REI, for instance, has options ranging from a $3 vinyl-coated hook screwed into a ceiling stud that can elevate a bike by its front wheel to a $230 Saris CycleGlide that can be mounted on a garage ceiling and can hold four bikes hanging upside down by their wheels.

Michael Williams, a local cyclist known for his sense of style – he owns a Citroen DS painted to look like a vintage caravan vehicle from the Tour de France – said he has been in friends' homes that run the gamut of bike storage. Some simply lean their bikes against the sofa. Others take over an entire spare room, with several bikes hanging from hooks in the ceiling.

Williams, whose east Sacramento house includes a shrine to Eddy Merckx, the great Belgian cyclist, said he has always wanted to make a vintage bike a focal point in his home. But, he adds with a laugh, "I also want to stay married."

Williams keeps most of his bikes in the garage, hanging from the ceiling. Two of them are displayed in his home office. One is held aloft with a rack made by Prostor that costs about $20 – two rubber-coated forks screwed into the wall that elevate the bike horizontally.

"I got it several years ago.

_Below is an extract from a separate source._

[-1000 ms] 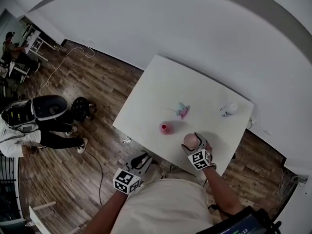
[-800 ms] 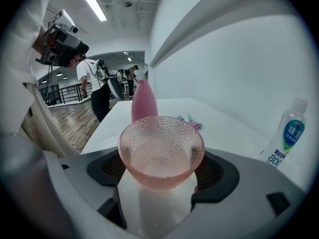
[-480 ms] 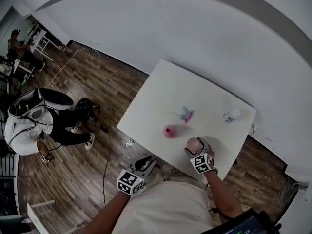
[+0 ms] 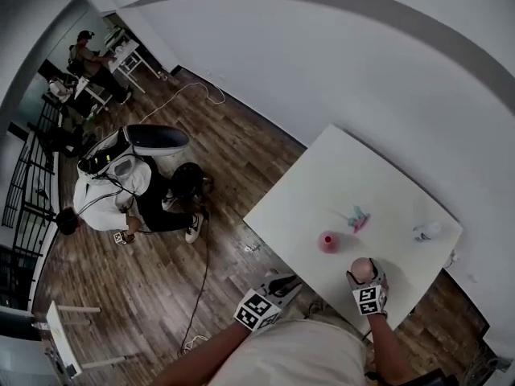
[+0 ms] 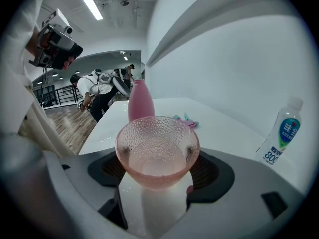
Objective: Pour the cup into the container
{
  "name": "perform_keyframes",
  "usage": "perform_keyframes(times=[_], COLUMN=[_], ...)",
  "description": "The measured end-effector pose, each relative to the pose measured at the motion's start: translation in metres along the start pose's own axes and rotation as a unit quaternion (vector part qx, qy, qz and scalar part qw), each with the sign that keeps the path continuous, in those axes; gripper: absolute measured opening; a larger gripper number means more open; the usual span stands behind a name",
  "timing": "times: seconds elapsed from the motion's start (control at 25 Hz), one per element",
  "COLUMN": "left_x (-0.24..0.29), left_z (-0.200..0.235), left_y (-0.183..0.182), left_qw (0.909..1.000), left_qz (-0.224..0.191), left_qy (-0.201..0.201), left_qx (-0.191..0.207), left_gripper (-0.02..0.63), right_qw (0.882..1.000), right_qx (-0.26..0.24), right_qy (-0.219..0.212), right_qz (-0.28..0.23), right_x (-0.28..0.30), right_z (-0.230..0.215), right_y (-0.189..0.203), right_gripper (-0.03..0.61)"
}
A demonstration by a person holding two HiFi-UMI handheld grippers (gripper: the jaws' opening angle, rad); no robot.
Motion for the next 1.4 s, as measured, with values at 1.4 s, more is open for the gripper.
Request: perform_keyframes(times=[1.4], left_x=[-0.005], left_z=[0.003], left_y=[-0.019], left_qw=[0.9993], left_qz=[-0.036], left_qy=[-0.007], left_qx=[-0.001], left_gripper=[0.089], right_qw=[0.999], right_qx=[0.029], right_qy=[0.014], right_qz=[0.005], right_x=[-0.05], right_z=[0.012], right_y=[-0.05], right_gripper=[0.379])
Point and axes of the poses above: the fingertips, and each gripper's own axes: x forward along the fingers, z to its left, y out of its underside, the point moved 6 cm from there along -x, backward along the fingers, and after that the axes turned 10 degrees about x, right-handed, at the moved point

It's very elegant, definitely more industrial-looking (than the Bike Valet)," he said.

The other bike elevates from a simple custom rack in which two chains hang from the ceiling, with two hooks holding the handlebars and two more at the back of the saddle.

"It's an idea I stole from an old bike shop in Belgium," Williams said.

As for Tiller, he is hoping his Bike Valet will offer the combination of art and function many bike owners in tight spaces covet.

One of them is Christina Ragsdale, who spotted Tiller's design on Facebook. When she moved downtown from a suburban home with a three-car garage to one with a single-car garage, she knew she needed to focus on space and storage. Her bike? It might even get to hang in her home office if she can make it work with the décor.

"I just thought it was really beautiful," she said of Tiller's design. "Functional art is something I've collected for years. It accomplishes something you need in terms of storage. We've become accustomed to hiding things away. This is kind of hiding things in plain sight."